• Required work: Give again, exactly as written, the lines of the records below from the line with "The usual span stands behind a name" to the line with "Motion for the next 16". Both end lines count; pictures do not.

[Recorded data]

§ §

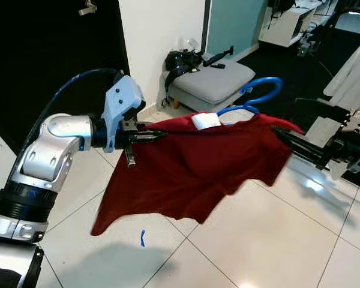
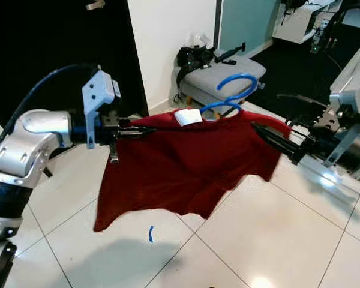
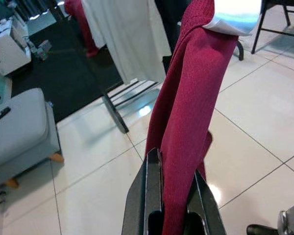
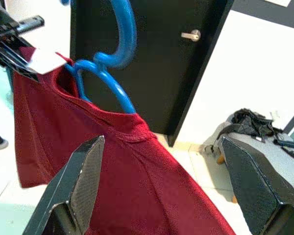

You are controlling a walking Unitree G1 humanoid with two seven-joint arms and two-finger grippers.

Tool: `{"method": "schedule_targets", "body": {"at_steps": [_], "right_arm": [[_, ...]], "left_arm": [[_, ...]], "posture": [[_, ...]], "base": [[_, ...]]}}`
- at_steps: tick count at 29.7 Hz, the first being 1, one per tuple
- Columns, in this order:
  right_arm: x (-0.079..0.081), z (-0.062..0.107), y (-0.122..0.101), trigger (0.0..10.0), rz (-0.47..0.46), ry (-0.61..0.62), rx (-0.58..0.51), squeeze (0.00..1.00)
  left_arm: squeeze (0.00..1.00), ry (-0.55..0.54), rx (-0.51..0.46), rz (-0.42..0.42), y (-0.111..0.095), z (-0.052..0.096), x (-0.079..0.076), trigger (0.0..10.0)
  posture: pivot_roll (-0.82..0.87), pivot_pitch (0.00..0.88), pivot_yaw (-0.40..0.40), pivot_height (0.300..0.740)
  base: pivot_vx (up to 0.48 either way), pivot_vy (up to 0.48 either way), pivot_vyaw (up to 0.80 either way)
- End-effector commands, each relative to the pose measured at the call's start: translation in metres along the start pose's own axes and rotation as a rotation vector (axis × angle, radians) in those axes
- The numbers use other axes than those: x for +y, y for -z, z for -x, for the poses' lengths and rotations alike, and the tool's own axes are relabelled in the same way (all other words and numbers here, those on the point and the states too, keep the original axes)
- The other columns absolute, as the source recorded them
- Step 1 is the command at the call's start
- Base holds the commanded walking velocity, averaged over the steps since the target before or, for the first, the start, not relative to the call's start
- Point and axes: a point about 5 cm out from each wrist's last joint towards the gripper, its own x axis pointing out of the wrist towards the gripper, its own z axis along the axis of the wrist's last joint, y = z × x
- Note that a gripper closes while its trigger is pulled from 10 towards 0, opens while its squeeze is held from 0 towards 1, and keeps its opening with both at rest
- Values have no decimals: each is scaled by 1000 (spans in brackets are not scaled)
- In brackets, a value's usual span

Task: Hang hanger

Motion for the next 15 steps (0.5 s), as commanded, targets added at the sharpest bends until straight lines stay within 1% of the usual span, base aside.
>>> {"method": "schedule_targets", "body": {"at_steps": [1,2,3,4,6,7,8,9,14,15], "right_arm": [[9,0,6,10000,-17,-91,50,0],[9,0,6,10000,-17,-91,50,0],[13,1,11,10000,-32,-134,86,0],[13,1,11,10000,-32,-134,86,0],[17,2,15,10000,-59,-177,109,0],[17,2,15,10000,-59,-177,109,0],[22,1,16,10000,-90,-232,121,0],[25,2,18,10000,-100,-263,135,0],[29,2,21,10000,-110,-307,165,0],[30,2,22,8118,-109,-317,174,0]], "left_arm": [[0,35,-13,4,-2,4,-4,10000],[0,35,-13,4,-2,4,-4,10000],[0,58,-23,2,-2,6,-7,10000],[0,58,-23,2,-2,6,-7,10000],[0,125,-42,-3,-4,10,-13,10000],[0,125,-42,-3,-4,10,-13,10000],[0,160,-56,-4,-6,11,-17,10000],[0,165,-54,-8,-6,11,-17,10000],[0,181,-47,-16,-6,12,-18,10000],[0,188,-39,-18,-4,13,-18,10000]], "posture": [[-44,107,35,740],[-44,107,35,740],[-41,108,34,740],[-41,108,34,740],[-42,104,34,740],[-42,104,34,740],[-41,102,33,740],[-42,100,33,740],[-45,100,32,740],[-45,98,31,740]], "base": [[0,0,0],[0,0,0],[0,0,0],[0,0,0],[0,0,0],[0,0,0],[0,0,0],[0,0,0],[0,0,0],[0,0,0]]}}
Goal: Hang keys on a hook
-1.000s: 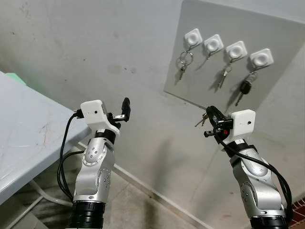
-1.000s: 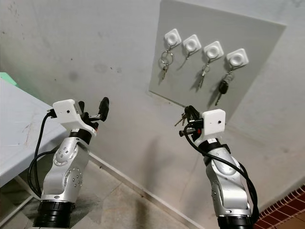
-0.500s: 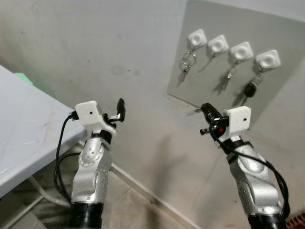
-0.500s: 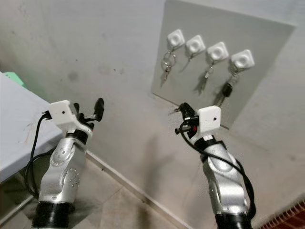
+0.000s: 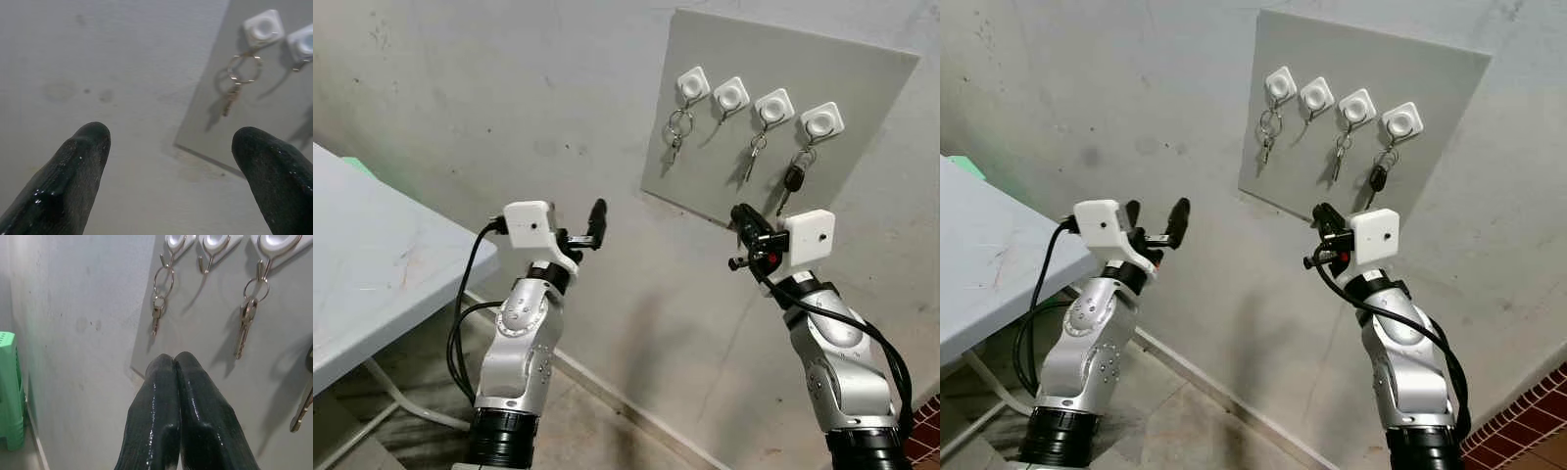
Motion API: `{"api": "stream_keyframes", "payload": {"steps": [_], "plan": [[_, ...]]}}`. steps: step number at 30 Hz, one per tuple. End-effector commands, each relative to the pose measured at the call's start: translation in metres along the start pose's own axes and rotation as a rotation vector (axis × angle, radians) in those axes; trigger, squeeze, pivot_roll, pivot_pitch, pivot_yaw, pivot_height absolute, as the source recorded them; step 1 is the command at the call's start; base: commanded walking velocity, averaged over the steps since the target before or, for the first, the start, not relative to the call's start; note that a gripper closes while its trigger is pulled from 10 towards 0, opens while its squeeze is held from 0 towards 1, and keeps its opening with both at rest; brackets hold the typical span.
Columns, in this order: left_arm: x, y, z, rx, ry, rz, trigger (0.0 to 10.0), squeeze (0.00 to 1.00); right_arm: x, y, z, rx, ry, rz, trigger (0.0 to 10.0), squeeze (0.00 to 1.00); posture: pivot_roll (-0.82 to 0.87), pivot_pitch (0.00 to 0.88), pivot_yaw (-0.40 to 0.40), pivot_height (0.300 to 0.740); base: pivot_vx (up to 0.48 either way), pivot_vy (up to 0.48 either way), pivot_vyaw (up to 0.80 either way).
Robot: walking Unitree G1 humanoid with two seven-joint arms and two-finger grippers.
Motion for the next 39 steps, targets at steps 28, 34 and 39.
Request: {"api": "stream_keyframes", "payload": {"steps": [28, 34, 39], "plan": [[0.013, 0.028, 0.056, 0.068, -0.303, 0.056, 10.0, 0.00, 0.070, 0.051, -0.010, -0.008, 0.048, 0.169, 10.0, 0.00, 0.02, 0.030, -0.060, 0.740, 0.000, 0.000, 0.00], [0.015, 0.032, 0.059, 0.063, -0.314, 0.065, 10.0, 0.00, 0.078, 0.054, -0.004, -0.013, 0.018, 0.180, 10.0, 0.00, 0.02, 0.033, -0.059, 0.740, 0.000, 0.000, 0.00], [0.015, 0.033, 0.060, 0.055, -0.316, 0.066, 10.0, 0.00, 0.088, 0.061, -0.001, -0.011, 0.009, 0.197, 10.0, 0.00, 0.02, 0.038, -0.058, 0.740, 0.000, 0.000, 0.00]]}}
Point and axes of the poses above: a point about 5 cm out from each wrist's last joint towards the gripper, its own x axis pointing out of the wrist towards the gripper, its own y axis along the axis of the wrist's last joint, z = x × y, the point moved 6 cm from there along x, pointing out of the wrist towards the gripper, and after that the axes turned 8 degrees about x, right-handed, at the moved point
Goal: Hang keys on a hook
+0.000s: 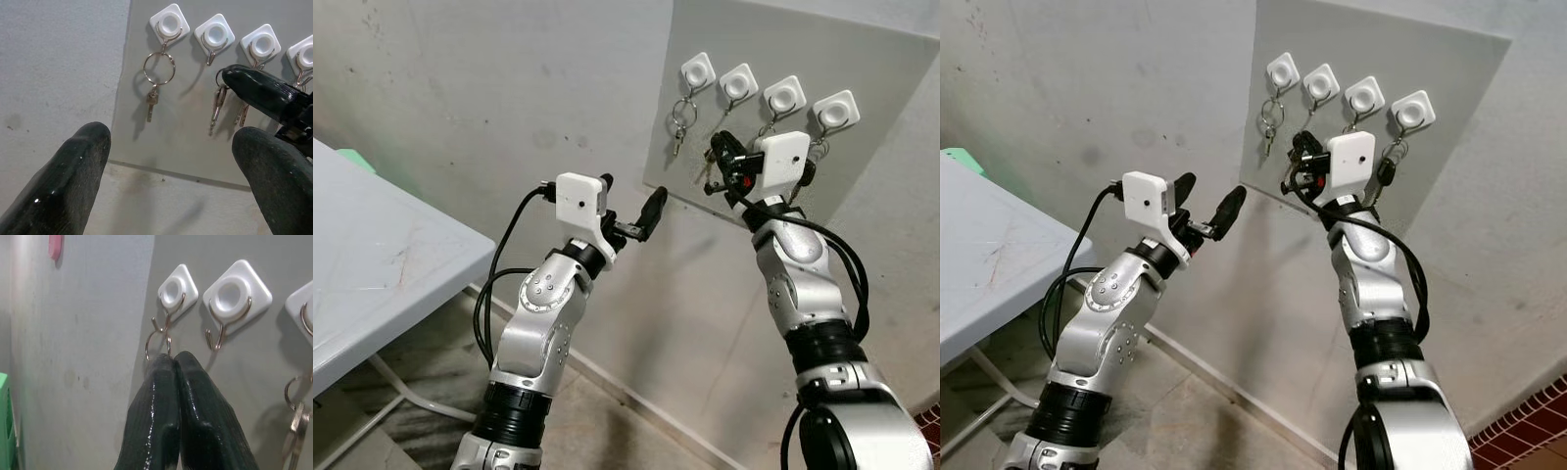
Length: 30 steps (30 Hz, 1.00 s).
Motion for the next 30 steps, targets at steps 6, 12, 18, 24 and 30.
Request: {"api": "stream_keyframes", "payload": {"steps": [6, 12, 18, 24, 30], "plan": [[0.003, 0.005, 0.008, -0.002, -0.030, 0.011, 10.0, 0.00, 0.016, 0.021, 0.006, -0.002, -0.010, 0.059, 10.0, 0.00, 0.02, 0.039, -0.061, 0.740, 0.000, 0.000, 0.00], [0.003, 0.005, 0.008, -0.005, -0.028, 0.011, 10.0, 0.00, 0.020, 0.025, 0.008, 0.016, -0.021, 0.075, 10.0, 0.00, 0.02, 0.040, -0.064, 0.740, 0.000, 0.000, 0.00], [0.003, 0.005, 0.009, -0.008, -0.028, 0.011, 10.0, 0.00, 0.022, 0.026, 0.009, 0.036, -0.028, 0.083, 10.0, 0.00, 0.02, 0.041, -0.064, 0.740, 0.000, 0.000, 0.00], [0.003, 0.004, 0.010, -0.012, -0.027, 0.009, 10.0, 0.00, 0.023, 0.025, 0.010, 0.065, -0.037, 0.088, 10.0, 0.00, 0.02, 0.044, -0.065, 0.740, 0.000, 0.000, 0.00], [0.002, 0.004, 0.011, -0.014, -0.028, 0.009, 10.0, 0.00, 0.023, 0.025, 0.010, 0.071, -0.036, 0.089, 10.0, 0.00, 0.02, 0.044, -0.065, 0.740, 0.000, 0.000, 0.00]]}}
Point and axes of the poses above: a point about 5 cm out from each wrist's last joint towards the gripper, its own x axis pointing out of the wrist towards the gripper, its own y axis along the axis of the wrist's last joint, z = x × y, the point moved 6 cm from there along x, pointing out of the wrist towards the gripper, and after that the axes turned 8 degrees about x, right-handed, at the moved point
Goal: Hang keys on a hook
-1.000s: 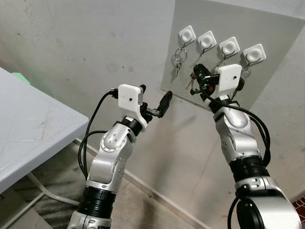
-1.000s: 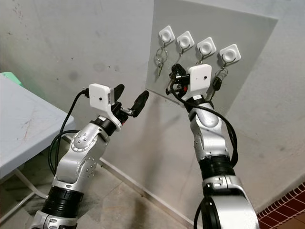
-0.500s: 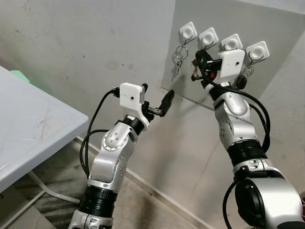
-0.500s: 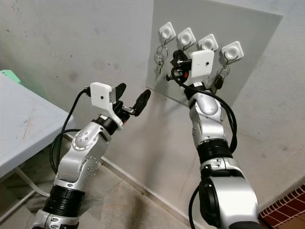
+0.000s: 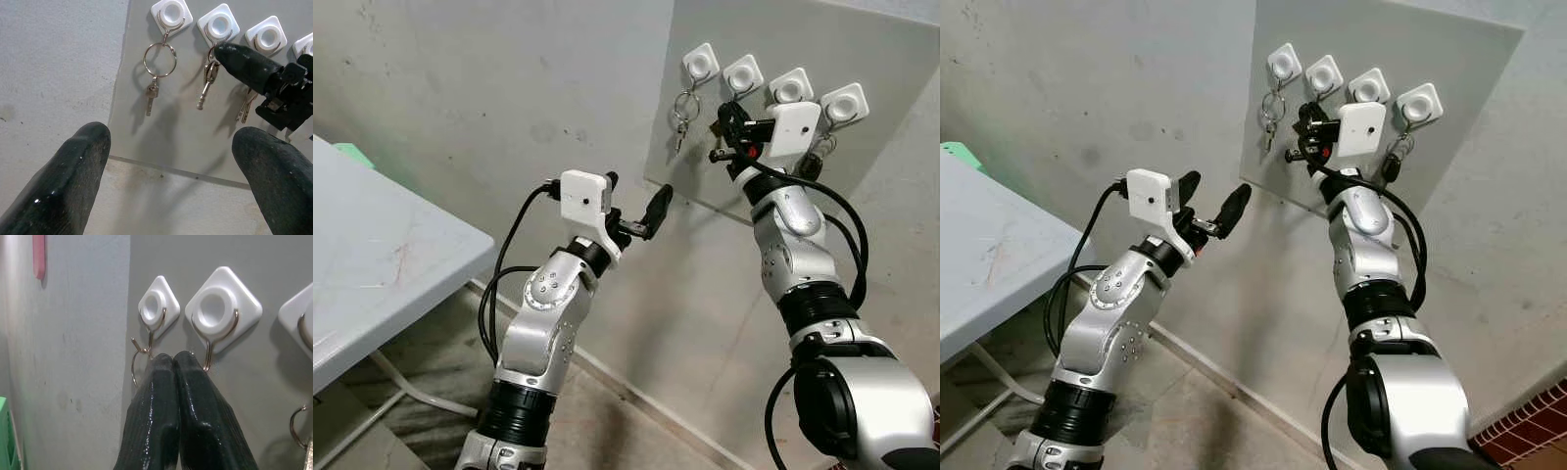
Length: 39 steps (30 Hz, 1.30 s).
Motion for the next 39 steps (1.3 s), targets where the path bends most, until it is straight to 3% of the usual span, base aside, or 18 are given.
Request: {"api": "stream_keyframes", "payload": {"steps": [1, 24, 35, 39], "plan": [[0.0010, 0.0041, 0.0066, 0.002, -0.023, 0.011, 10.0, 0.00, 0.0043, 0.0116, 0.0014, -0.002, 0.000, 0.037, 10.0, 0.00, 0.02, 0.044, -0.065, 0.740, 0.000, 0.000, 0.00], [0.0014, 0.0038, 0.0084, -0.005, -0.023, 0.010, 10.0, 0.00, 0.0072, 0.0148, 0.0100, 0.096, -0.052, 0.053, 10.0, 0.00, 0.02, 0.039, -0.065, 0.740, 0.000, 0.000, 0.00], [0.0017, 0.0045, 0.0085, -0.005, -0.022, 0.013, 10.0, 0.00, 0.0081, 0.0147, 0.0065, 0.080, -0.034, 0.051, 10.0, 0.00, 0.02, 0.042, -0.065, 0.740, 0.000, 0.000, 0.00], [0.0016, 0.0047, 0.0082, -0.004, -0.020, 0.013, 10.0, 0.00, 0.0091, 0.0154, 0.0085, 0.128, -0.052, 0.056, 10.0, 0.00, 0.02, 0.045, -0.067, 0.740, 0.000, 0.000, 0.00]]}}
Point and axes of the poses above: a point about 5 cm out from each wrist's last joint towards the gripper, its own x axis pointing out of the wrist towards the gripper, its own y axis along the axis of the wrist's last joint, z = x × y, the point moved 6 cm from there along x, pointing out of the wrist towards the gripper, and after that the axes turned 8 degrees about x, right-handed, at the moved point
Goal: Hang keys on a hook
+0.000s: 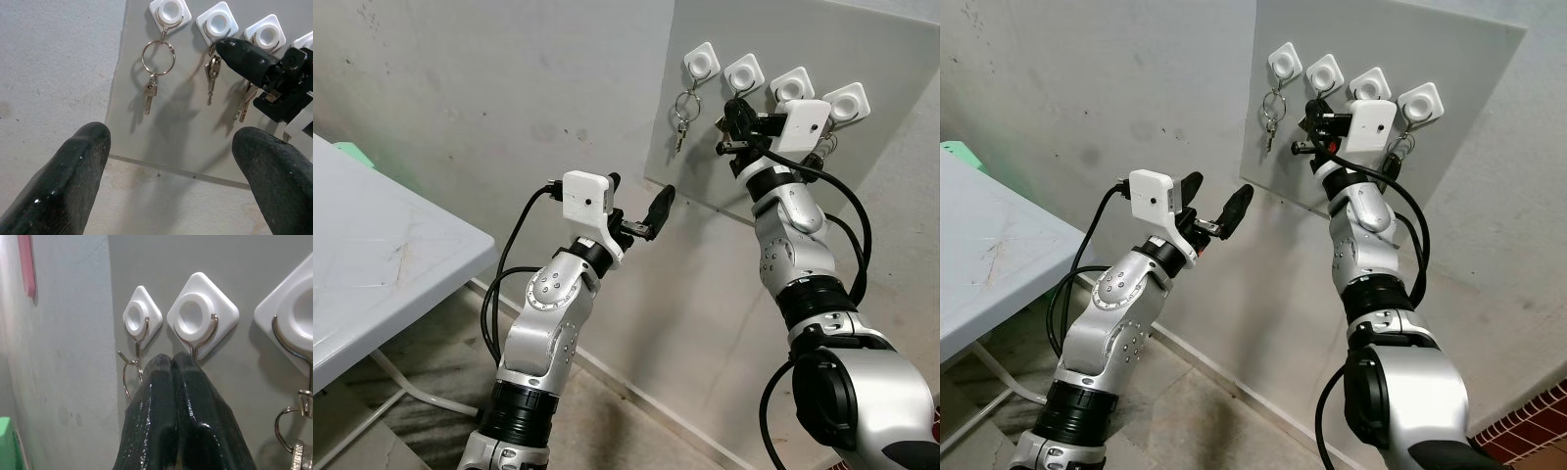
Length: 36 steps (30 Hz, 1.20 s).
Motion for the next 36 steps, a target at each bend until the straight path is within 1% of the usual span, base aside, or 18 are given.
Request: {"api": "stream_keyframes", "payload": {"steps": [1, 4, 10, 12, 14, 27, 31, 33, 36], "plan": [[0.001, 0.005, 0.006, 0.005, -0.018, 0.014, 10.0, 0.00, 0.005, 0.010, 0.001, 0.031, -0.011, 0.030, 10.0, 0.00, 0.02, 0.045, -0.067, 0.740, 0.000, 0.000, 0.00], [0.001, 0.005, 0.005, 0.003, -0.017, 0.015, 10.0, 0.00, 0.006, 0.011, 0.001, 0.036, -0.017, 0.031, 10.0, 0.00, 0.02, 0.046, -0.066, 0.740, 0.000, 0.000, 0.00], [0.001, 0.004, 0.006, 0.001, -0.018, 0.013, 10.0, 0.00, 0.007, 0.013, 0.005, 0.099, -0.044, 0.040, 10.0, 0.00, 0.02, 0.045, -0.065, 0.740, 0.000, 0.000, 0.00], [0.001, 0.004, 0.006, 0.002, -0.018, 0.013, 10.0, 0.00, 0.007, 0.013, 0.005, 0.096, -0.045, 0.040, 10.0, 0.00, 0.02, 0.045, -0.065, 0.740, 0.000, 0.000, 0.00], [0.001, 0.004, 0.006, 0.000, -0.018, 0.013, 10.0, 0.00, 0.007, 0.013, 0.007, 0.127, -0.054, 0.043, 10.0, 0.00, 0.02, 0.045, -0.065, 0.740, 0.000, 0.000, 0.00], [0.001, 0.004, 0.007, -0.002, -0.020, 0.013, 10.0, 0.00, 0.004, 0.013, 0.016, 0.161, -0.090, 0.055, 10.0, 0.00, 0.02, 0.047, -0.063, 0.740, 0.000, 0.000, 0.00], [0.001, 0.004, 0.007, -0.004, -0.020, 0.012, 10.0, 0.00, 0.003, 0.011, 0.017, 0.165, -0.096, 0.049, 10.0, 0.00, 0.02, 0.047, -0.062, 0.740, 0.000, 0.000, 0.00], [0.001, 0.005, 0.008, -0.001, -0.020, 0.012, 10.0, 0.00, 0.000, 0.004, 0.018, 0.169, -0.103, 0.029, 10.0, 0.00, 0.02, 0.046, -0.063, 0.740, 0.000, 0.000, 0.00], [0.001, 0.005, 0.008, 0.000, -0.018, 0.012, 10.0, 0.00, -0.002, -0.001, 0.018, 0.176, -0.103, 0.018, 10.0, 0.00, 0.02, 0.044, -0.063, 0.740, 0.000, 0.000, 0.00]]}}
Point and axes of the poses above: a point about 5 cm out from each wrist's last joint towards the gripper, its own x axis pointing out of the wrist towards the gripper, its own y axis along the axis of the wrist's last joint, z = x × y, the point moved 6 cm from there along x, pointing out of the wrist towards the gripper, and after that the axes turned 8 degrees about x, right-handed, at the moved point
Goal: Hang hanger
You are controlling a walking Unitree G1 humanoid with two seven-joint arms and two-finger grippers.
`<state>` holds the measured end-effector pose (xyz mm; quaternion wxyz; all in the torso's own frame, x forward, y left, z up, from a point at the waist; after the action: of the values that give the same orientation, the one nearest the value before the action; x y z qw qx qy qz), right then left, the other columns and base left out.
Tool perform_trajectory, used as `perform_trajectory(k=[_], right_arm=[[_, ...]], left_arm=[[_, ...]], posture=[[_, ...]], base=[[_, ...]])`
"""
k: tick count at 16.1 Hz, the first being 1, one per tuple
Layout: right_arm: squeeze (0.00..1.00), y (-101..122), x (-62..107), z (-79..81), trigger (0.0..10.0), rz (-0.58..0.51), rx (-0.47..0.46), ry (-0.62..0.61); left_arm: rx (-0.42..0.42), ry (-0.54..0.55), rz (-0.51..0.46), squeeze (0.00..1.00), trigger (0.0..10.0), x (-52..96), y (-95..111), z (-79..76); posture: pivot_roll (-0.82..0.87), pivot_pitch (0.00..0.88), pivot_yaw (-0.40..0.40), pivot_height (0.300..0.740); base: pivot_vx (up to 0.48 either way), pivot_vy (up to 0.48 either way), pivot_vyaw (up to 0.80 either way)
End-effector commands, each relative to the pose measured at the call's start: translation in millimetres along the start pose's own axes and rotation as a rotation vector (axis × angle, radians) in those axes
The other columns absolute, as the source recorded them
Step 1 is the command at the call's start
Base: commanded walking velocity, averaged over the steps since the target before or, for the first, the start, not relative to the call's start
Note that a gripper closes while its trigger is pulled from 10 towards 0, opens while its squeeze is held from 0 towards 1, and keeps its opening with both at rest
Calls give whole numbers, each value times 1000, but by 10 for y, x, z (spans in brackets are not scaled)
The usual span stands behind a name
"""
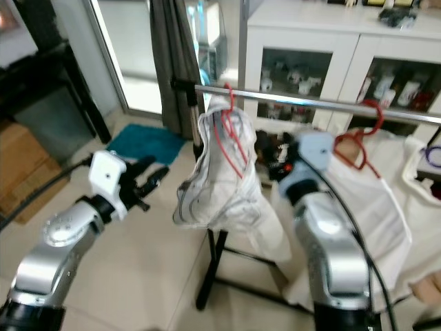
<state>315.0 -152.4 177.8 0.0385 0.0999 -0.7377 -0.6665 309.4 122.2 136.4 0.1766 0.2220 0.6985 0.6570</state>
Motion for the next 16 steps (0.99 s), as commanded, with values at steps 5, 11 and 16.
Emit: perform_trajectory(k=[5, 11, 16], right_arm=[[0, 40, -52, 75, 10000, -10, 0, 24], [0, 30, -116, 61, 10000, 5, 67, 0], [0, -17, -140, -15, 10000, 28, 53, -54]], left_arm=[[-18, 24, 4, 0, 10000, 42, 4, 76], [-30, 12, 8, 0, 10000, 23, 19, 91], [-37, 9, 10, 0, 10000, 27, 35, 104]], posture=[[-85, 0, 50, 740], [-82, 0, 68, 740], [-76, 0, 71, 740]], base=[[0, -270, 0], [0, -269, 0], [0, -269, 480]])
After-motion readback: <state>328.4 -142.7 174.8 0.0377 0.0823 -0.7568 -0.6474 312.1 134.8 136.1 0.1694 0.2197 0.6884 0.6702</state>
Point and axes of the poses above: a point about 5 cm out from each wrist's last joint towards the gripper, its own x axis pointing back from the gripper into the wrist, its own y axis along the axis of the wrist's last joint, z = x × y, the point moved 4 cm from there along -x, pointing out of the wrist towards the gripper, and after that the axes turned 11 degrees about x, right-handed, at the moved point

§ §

• Task output:
The usual span stands behind a name
"""
<state>315.0 -152.4 177.8 0.0385 0.0999 -0.7377 -0.6665 309.4 122.2 136.4 0.1766 0.2220 0.6985 0.6570</state>
Motion for the next 16 steps (0.99 s), as commanded, with values at steps 5, 11 and 16.

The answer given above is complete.